* What the exercise asks:
Search each line of the data for the word "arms"; copy every line where it is found.

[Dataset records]
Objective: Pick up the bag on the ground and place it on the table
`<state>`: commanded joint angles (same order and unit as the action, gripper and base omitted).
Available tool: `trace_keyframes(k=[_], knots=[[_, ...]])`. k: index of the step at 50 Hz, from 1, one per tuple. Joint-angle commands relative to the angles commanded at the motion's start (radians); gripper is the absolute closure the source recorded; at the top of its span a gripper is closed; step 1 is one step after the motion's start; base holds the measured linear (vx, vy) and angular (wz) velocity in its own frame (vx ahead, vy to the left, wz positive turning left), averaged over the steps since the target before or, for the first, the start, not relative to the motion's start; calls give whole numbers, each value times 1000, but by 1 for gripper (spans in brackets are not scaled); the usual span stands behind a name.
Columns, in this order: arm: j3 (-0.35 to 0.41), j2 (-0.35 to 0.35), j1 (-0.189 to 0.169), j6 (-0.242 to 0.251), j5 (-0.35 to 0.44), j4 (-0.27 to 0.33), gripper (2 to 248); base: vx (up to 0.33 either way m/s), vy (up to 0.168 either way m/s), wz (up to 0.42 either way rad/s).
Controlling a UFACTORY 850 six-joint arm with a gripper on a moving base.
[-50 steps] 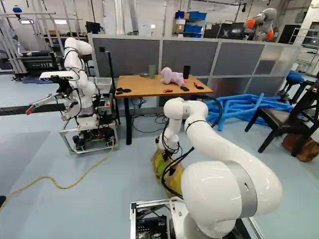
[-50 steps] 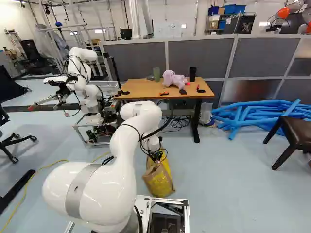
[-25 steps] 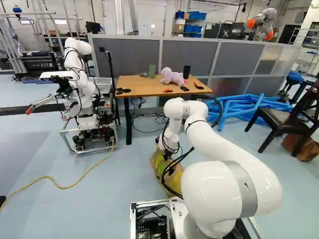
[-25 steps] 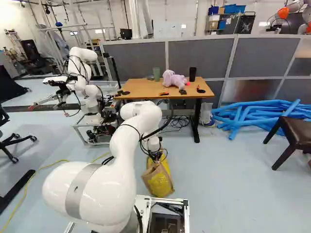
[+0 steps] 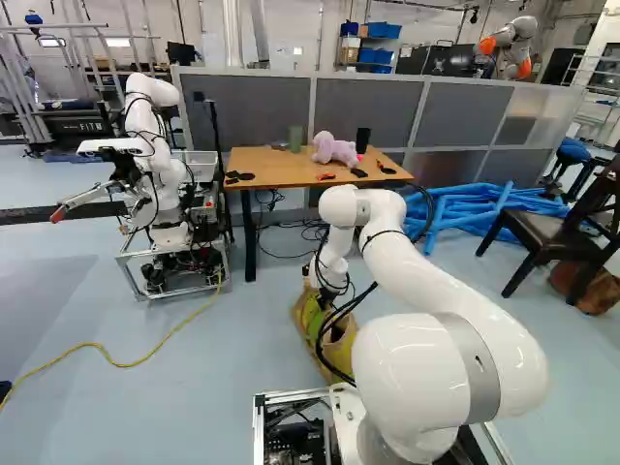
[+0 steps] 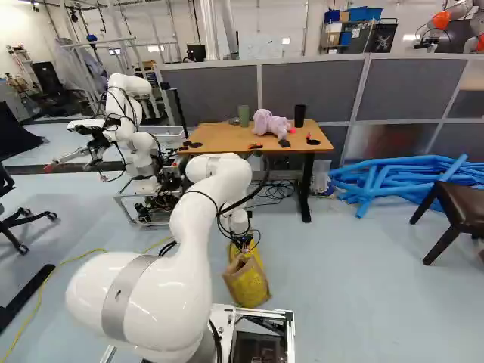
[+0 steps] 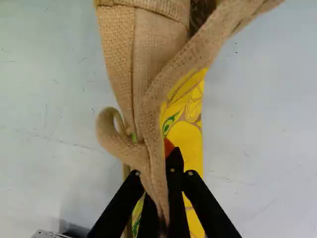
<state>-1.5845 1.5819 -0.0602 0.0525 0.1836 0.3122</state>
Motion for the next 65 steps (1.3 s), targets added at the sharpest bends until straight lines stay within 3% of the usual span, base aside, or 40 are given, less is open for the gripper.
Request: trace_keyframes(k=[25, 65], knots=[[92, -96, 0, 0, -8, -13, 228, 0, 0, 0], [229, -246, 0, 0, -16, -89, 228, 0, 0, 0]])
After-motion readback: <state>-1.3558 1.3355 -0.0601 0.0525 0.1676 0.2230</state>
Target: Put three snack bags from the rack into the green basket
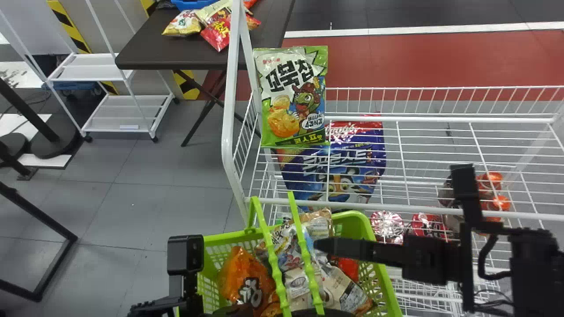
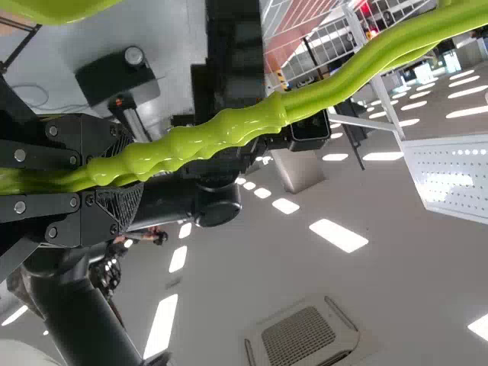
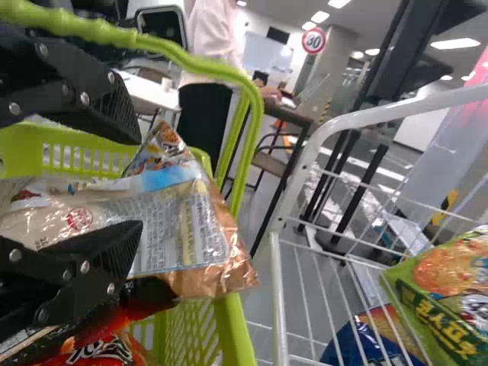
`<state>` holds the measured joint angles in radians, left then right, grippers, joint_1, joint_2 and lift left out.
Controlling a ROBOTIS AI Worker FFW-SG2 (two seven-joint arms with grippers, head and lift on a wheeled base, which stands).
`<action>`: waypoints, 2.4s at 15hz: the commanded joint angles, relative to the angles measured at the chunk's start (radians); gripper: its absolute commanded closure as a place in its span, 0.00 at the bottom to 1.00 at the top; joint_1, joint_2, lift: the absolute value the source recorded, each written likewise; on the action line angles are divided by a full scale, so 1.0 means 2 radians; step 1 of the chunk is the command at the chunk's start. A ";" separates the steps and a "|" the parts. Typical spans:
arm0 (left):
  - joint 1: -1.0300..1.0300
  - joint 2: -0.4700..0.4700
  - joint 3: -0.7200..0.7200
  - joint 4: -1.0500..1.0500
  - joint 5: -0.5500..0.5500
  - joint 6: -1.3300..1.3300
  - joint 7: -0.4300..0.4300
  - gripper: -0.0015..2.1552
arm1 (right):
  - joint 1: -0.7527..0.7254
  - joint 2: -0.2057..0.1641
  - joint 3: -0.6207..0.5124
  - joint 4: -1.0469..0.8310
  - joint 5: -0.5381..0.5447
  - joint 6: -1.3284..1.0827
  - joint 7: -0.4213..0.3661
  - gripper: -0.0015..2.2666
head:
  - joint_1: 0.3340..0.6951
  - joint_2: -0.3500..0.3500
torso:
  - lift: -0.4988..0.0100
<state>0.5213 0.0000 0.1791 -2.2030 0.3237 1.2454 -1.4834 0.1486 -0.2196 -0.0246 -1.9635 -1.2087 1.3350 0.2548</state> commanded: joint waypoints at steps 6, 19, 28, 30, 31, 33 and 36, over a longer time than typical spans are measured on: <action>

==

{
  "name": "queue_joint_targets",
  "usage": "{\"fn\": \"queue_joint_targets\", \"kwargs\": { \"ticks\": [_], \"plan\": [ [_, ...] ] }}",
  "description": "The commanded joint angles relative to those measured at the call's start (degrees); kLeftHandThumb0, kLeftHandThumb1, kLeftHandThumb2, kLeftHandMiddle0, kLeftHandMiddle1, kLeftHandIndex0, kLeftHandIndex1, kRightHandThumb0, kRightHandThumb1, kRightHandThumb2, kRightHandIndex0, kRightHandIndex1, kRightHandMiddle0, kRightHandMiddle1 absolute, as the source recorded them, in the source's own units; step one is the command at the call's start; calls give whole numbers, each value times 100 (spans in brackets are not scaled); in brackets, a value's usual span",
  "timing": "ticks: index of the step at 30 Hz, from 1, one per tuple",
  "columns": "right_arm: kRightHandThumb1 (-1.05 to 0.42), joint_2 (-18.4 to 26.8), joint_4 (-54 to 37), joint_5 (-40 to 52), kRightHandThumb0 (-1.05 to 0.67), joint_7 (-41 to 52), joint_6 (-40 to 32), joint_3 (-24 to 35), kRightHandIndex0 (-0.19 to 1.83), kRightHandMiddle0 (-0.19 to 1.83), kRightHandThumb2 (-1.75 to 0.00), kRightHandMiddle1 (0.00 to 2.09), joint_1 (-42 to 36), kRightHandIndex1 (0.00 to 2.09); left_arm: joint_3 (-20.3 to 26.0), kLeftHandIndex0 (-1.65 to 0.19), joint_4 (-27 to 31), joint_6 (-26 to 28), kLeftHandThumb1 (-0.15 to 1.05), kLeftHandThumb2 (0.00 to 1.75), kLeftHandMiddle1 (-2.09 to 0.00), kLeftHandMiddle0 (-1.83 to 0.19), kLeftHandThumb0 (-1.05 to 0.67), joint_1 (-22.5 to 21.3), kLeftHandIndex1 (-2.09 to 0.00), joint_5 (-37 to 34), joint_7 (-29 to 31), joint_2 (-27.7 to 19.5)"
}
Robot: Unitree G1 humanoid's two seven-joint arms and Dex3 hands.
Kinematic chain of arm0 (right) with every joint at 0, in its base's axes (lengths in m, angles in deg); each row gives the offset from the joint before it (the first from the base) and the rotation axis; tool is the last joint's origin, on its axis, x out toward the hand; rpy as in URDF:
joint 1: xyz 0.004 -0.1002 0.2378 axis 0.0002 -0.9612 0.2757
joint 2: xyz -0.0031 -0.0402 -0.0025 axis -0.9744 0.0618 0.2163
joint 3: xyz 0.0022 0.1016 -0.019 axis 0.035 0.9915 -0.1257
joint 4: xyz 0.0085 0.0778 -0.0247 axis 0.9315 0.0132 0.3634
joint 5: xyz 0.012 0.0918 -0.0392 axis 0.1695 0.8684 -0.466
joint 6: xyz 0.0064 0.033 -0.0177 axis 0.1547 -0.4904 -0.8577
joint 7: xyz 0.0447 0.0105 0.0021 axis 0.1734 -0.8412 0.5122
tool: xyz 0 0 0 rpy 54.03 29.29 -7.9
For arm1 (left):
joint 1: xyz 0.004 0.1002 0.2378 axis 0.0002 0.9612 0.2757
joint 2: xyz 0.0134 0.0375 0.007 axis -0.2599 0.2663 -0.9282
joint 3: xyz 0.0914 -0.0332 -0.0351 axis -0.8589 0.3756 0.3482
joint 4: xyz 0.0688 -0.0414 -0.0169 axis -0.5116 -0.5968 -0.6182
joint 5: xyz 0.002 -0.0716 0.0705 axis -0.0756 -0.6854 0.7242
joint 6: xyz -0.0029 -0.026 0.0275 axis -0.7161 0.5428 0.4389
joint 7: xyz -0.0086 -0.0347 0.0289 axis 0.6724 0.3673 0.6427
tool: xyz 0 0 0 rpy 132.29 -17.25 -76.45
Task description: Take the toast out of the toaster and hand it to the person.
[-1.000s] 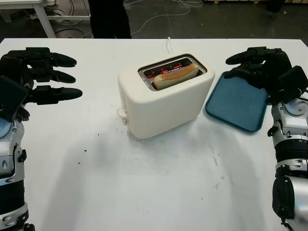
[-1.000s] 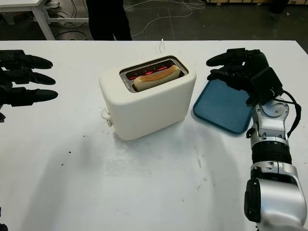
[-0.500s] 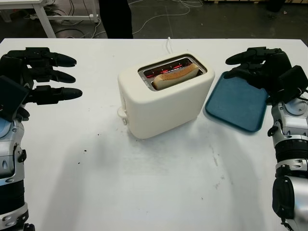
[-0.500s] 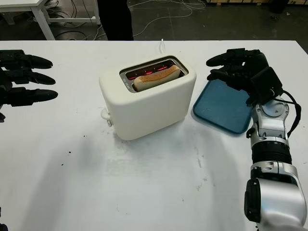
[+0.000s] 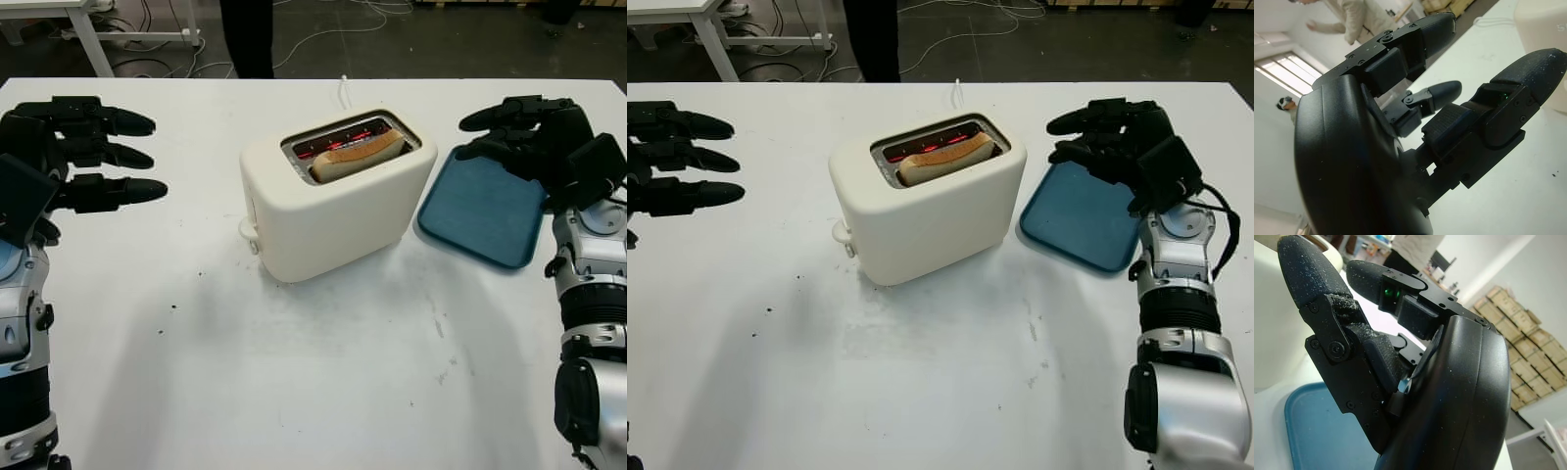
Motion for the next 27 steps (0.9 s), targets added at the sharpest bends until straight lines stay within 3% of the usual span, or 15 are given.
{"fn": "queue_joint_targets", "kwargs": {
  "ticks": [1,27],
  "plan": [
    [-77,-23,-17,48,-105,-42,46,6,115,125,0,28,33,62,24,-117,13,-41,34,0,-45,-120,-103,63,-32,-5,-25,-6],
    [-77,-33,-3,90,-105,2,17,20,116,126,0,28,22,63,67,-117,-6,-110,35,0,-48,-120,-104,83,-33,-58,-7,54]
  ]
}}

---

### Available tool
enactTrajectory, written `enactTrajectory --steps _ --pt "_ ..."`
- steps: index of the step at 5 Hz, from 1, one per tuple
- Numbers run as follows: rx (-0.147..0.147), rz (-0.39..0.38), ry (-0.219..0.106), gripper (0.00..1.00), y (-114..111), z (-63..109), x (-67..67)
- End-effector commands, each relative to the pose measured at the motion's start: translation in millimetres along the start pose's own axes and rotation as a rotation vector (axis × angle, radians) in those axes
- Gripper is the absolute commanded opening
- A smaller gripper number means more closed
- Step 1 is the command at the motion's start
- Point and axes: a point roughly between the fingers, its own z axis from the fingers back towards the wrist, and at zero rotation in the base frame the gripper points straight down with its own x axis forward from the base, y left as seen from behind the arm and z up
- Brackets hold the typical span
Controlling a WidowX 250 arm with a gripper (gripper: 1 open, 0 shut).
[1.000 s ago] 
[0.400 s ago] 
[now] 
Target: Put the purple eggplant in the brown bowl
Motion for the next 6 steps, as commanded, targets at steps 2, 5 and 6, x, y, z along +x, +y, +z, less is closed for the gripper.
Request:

* Task response:
Controlling a ROBOTIS AI Worker FFW-SG2 (two seven-joint arms with grippers, head and lift on a wheeled base, which stands).
Robot: Unitree G1 humanoid's two seven-joint arms and Dex3 hands.

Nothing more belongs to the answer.